The backlash has been festering for ages. In a 2014 SB Nation article, Spencer Hall took a break from writing about college football to call Caillou a “despicable, spineless 4-year-old boy who cannot do anything.” More than 10,000 Redditors subscribe to r/CaillouHate, which decries the “little bald bastard who sucks and can’t do anything right.”
Even John Oliver took aim: “F*** you Caillou, grow some hair and leave the house,” Oliver ranted in a 2014 episode ostensibly about net neutrality. “Find out what the world’s aboot!”
(For the record, Chouette Publishing, the Montreal company that created Caillou, says that the character was initially envisioned as a 9-month-old baby and remained hairless when he grew older to maintain visual continuity.)
In 2015, Caillou topped an AV Clublist of “8 kids’ shows to avoid at all costs,” landing above Barney & Friends, Dora the Explorer and a slew of non–public-media offerings.
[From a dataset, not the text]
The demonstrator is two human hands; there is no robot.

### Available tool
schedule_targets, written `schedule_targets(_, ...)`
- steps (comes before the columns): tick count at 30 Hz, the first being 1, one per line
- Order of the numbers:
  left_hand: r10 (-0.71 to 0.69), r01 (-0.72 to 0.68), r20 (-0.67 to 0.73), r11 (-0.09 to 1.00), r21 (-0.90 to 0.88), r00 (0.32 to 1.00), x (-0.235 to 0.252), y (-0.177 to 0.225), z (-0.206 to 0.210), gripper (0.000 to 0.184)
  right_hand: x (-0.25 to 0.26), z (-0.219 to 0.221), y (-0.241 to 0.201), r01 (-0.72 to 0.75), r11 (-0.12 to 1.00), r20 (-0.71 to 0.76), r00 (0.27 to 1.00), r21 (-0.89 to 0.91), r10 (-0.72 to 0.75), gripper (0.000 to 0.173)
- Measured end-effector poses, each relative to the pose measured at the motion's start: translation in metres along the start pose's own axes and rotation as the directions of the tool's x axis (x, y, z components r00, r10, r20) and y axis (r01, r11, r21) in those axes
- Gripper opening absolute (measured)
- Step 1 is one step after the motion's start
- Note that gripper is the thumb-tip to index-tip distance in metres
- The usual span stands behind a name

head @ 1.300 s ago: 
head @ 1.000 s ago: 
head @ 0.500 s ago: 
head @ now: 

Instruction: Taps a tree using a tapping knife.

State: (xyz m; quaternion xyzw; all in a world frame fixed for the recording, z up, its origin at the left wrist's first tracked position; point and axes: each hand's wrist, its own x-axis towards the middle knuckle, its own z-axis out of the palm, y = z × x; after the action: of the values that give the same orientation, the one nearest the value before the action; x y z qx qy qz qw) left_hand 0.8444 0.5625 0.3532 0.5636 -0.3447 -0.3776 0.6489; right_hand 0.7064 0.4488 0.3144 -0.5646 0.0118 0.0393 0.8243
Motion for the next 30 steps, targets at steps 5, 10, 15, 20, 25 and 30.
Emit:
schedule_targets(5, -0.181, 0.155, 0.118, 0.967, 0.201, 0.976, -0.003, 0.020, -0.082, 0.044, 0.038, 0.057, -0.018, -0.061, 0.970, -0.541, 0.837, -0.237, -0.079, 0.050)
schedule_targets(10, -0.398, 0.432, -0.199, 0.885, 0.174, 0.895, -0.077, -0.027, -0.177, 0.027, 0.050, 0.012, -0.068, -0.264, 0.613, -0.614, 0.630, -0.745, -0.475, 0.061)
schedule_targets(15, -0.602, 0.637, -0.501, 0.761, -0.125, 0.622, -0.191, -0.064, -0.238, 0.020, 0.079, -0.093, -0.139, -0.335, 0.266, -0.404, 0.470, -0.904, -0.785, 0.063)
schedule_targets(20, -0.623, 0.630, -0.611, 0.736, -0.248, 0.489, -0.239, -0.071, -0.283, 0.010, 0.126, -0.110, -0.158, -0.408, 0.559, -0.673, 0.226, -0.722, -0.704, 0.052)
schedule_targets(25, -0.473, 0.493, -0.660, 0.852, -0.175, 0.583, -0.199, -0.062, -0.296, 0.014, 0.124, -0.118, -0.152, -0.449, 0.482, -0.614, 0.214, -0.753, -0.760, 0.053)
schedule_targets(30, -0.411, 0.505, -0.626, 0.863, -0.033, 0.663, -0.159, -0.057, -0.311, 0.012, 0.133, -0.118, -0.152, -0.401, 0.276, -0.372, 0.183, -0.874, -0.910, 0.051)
Whereas Barney primarily irritates through singalongs, and Dora may lose points for repeatedly questioning your children, parents say both are dwarfed by Caillou’s main offense: his personality.
“He is bratty, has tantrums and is often unkind. His entire world revolves around himself and his own needs and desires,” said Joanna Schroeder, an L.A.-based writer and media critic who focuses on parenting and gender.
If children’s television icons like Mister Rogers and his protégé Daniel Tiger, star of the current PBS hit Daniel Tiger’s Neighborhood, demonstrate values like social skills (how to share toys and play together), emotional development (coping with stress) and clear communication (talking about your problems), Caillou offers whatever is the opposite of a role model.
“We would just have our kids act like Caillou the rest of the day, and it really seemed counterintuitive to what we’re going for,” Chow says.
Schroeder says Caillou exhibits bad behaviors that are normal for preschoolers, but on such a scale and regularity — seemingly in every episode throwing a fit — that they’re normalized and even encouraged. And Caillou’s own parents are complicit, whether he’s bullying his little sister or losing the class hamster.
“Somehow, Caillou often seems to win out, and his bad behavior is encouraged by his parents, who offer little structure or role-modeling,” Schroeder says.
Chouette claims that Caillou’s misbehavior has a purpose. “Like adults, children go through difficult periods, but they lack the communication skills to articulate everything they feel. Caillou’s experiences are an attempt to translate the inner life of a child and his varied and sometimes contradictory feelings,” the publisher’s website explains. (“Bruh Caillou need to calm down,” a commenter wrote below.)
Joel Oliphint, an editor at the alt-weekly Columbus Alive, made no attempt to hide his glee over the downfall of this “bald-headed whiner with the dying-chipmunk voice.” He says that his own kids mirrored the actions they saw in Caillou — down to copying his fear of thunderstorms.
“I don’t like storms, daddy,” Caillou says in one episode after being awoken by the sound of thunder. Caillou’s dad teaches him to count how far away the thunder gets, allowing Caillou to return to bed, but the damage is already done — Oliphint says his kids never remembered the ending.
The breaking point for the Chows came during an episode where Caillou’s dad asks the two kids to help buy a present for their mom. “The dad looked at him and said, ‘This is our little secret. You know how to keep secrets, right?’” Chow said. “And the whole episode was about keeping a secret.” Chow said that went entirely against their intentions to keep kids safe and make sure they can tell adults what’s happening.
Next to the rest of the PBS Kids lineup, Caillou was the bald-headed stepchild who lingered long past his welcome.
“In other words, pretty much everything on PBS is better than Caillou,” Schroeder says. “Is Caillou a dangerous and damaging show? Certainly not. But in a world full of beautiful, lovingly created shows for preschoolers that both comfort and encourage preschoolers, why offer a show that falls so short of the mark?”
PBS declined Current’s request for an interview for this article. In a statement, a spokesperson said that Caillou was retired “as part of our ongoing efforts to continuously refresh our offerings to meet the needs of today’s kids.”